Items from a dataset
>>>>

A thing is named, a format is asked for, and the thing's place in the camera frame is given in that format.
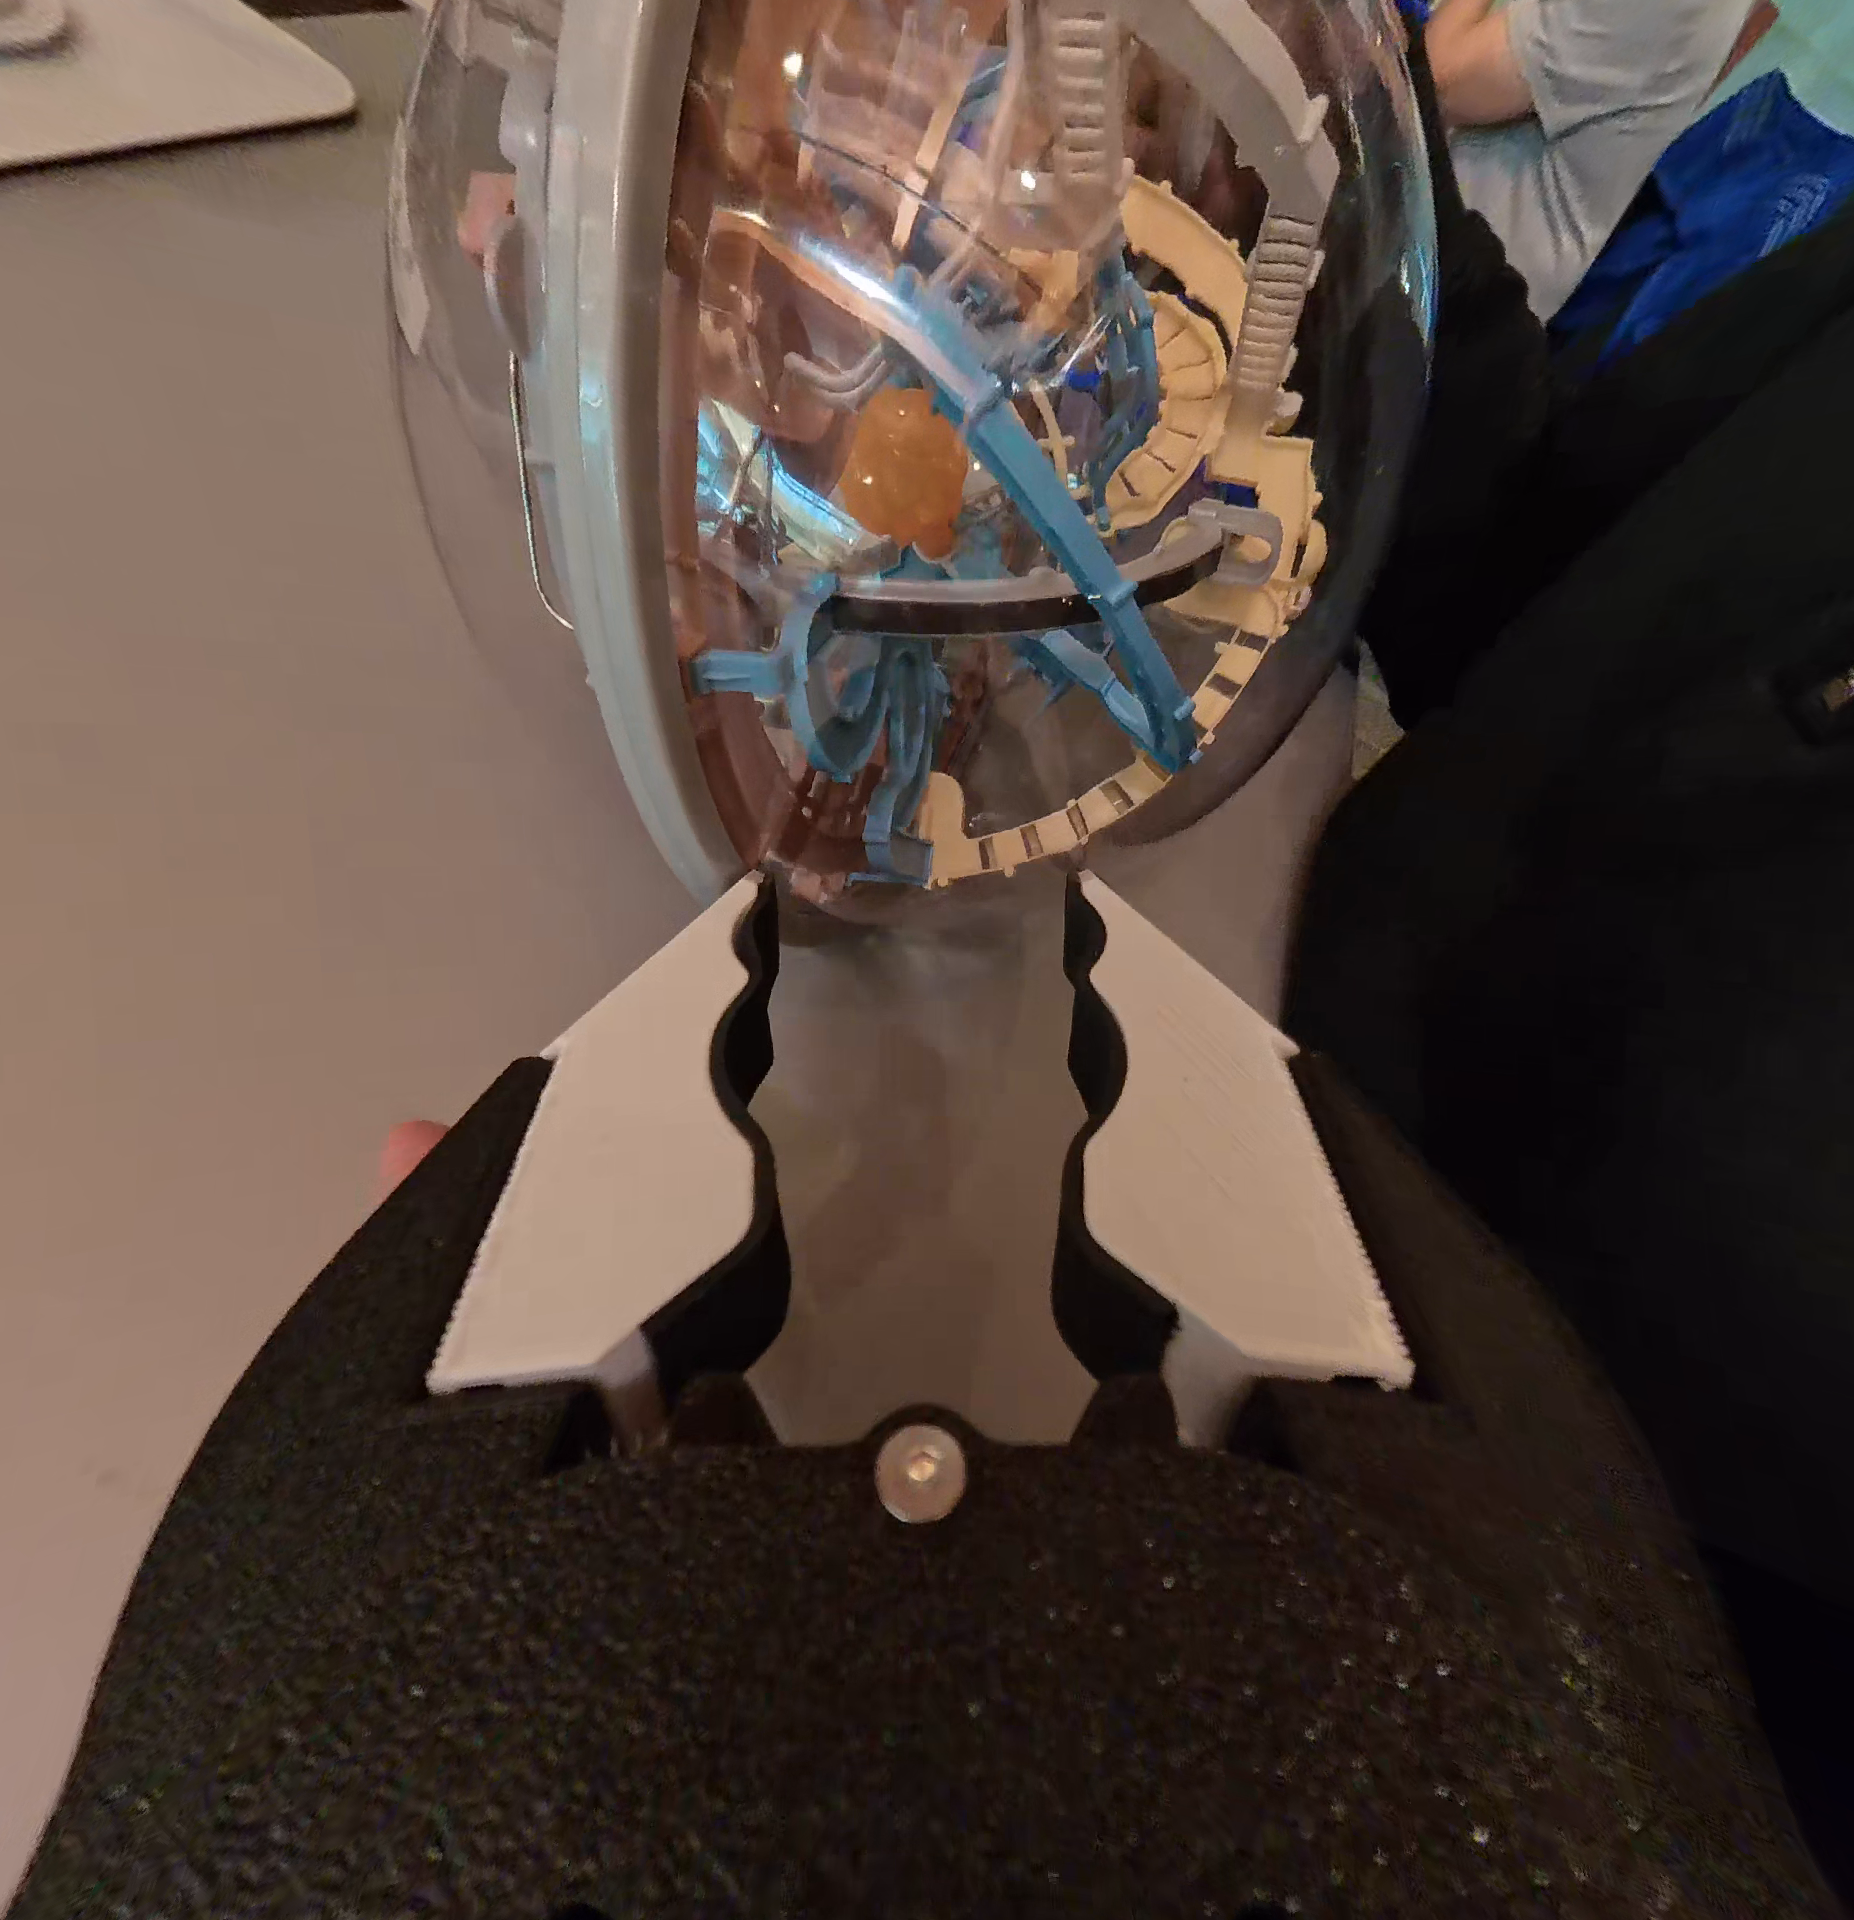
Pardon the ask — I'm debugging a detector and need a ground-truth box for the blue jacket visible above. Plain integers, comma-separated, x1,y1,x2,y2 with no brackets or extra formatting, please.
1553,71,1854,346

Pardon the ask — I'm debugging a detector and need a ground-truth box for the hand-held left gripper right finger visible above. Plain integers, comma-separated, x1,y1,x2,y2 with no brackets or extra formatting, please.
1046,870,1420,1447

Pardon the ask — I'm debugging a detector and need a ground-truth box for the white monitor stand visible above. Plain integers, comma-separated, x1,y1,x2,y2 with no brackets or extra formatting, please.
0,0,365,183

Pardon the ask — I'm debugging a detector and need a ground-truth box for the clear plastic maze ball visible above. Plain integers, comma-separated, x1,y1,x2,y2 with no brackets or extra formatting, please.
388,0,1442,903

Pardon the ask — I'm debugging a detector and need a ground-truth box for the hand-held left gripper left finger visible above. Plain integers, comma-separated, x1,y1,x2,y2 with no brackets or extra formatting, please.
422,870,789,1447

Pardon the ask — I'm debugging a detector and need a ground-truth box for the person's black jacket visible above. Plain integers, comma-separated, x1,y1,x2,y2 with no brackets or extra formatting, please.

<<<<

GOAL OF THE EXERCISE:
The lines from the one containing "for the blue" through the final line of the entries above are to be printed exactly, with nothing added.

ANSWER FOR THE TASK:
Pardon the ask — I'm debugging a detector and need a ground-truth box for the blue jacket visible above. Plain integers, comma-separated, x1,y1,x2,y2 with no brackets or extra formatting, please.
1553,71,1854,346

Pardon the ask — I'm debugging a detector and need a ground-truth box for the hand-held left gripper right finger visible above. Plain integers, comma-separated, x1,y1,x2,y2 with no brackets or extra formatting, please.
1046,870,1420,1447

Pardon the ask — I'm debugging a detector and need a ground-truth box for the white monitor stand visible above. Plain integers, comma-separated, x1,y1,x2,y2 with no brackets or extra formatting, please.
0,0,365,183

Pardon the ask — I'm debugging a detector and need a ground-truth box for the clear plastic maze ball visible above. Plain integers, comma-separated, x1,y1,x2,y2 with no brackets or extra formatting, please.
388,0,1442,903

Pardon the ask — I'm debugging a detector and need a ground-truth box for the hand-held left gripper left finger visible above. Plain integers, comma-separated, x1,y1,x2,y2 with no brackets or extra formatting, please.
422,870,789,1447

Pardon the ask — I'm debugging a detector and need a ground-truth box for the person's black jacket visible above. Plain integers, comma-separated, x1,y1,x2,y2 with no brackets or extra formatting, please.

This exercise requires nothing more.